Xie Linfeng, Chen Jing, Li Yuanzhu, Luo Suxin, Huang Bi
Department of Cardiology, The First Affiliated Hospital of Chongqing Medical University, NO.1 Youyi Road, Yuzhong District, Chongqing, 400016, China.
Cardiovasc Drugs Ther. 2025 May 5. doi: 10.1007/s10557-025-07708-y.
Magnesium ions are essential inorganic ions in the body, playing a crucial role in normal physiological functions. Previous studies have shown that supplementing magnesium sulfate can provide survival advantages for critically ill patients. Our study aimed to explore whether intravenous magnesium sulfate could provide a survival advantage in patients with cardiogenic shock (CS).
This is a retrospective cohort study based on the Medical Information Mart in Intensive Care (MIMIC) IV database. The study participants were CS patients. The study endpoints were 30-day, 90-day, and 360-day all-cause mortality. The external validation was performed in the eICU 2.0 database.

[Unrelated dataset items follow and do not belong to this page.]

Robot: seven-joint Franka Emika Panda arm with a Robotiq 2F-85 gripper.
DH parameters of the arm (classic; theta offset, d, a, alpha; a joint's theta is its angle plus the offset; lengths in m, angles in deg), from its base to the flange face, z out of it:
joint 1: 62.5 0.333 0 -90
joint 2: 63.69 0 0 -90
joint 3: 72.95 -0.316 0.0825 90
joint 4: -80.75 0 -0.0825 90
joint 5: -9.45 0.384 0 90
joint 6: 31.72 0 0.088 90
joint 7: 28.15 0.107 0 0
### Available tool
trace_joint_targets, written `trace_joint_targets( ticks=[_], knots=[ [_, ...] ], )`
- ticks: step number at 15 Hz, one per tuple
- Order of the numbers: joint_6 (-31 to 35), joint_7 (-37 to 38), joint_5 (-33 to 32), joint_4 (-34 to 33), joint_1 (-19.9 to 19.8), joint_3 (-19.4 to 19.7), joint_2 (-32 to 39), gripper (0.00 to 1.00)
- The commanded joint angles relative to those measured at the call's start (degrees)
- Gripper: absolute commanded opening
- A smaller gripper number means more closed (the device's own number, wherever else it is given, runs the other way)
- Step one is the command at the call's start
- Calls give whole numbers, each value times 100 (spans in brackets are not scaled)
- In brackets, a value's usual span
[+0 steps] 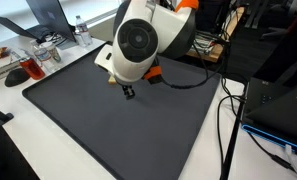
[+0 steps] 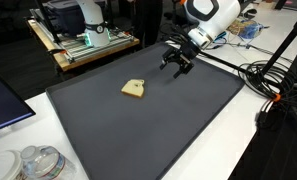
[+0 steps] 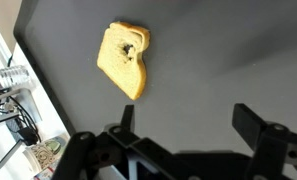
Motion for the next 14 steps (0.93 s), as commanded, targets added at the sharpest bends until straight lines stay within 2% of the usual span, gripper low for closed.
trace_joint_targets(
  ticks=[1, 8, 11, 14],
  knots=[
    [447, 847, -383, 799, 171, -18, -410, 100],
    [1225, 2574, -1144, 2368, 351, -49, -1280, 100],
    [1504, 3159, -1540, 3059, 246, -191, -1808, 100],
    [1980, 3382, -1861, 3803, 43, -403, -2356, 100]
  ],
)
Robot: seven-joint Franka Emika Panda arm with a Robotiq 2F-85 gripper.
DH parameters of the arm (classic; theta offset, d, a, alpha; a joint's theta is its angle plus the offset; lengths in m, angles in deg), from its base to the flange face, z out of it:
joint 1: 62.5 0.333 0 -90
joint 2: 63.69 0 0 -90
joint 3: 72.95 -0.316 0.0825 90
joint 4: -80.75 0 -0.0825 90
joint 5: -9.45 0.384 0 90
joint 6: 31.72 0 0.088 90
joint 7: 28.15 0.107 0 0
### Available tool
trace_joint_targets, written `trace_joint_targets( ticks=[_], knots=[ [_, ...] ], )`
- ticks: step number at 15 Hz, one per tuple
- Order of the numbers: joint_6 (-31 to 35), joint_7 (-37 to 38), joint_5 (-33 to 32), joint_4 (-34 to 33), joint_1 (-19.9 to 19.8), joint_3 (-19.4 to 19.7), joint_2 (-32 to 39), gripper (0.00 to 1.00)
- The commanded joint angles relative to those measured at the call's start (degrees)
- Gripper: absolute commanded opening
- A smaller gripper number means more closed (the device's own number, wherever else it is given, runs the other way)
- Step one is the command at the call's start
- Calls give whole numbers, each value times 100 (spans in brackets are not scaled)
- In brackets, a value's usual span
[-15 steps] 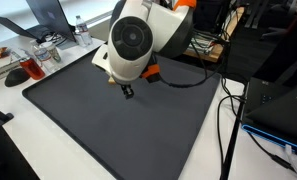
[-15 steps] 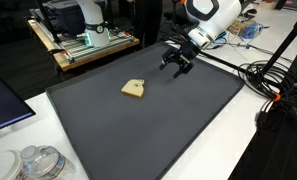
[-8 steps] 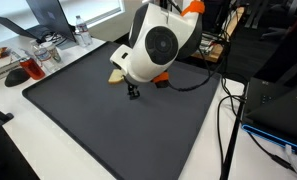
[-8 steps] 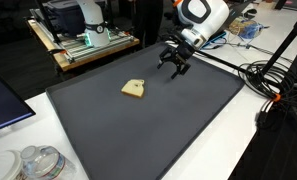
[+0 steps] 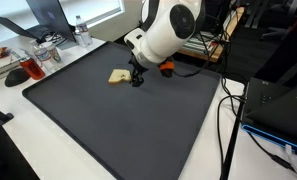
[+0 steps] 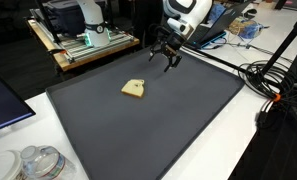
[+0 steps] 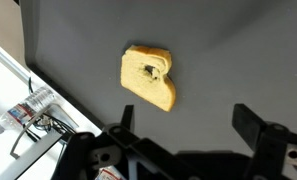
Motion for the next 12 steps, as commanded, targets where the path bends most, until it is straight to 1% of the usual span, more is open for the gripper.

The pre-matched and propensity score-matched (PSM) cohorts included 2547 and 830 patients, respectively. In the overall patient cohort, multivariable Cox regression showed that magnesium supplementation was associated with a reduced risk of 30-day (HR 0.635; 95% CI 0.539, 0.749; p < 0.001), 90-day (HR 0.687; 95% CI 0.591, 0.749; p < 0.001), and 360-day all-cause mortality (HR 0.681; 95% CI 0.593, 0.782; p < 0.001). This association remained consistent after PSM in 30-day (HR 0.624; 95% CI 0.506, 0.768; p < 0.001), 90-day (HR 0.640; 95% CI 0.530, 0.774; p < 0.001), and 360-day all-cause mortality (HR 0.629; 95% CI 0.529, 0.749; p < 0.001). Subgroup analysis found that the effect of the magnesium supplement was consistent in different subgroup patients, including in patients with hypomagnesemia versus non-hypomagnesemia (all p-interaction > 0.05). In 1867 CS patients from eICU 2.0 for external validation, after PSM, intravenous magnesium sulfate use was associated with lower in-hospital (HR 0.742; 95% CI 0.578, 0.952; p = 0.019) and in-ICU all-cause mortality (HR 0.729; 95% CI 0.555, 0.958; p = 0.023).
Intravenous magnesium sulfate use was associated with reduced risk of all-cause mortality in patients with CS, and this benefit was not affected by patients' serum magnesium levels. Prospective studies are warranted to verify this finding.
镁离子是人体必需的无机离子,在正常生理功能中发挥着关键作用。先前的研究表明,补充硫酸镁可为重症患者提供生存优势。我们的研究旨在探讨静脉注射硫酸镁是否能为心源性休克(CS)患者提供生存优势。
这是一项基于重症监护医学信息集市(MIMIC)IV数据库的回顾性队列研究。研究参与者为CS患者。研究终点为30天、90天和360天的全因死亡率。在eICU 2.0数据库中进行外部验证。
预匹配和倾向评分匹配(PSM)队列分别包括2547例和830例患者。在总体患者队列中,多变量Cox回归显示,补充镁与降低30天(HR 0.635;95%CI 0.539,0.749;p<0.001)、90天(HR 0.687;95%CI 0.591,0.749;p<0.001)和360天全因死亡率的风险相关(HR 0.681;95%CI 0.593,0.782;p<0.001)。PSM后,这种关联在30天(HR 0.624;95%CI 0.506,0.768;p<0.001)、90天(HR 0.640;95%CI 0.530,0.774;p<0.001)和360天全因死亡率中保持一致(HR 0.629;95%CI 0.529,0.749;p<0.001)。亚组分析发现,补充镁的效果在不同亚组患者中一致,包括低镁血症患者与非低镁血症患者(所有p交互作用>0.05)。在来自eICU 2.0的1867例CS患者中进行外部验证,PSM后,静脉注射硫酸镁与较低的住院期间(HR 0.742;95%CI 0.578,0.952;p = 0.019)和ICU全因死亡率相关(HR 0.729;95%CI 0.555,0.958;p = 0.023)。
静脉注射硫酸镁与降低CS患者的全因死亡率风险相关,且这种益处不受患者血清镁水平的影响。有必要进行前瞻性研究以验证这一发现。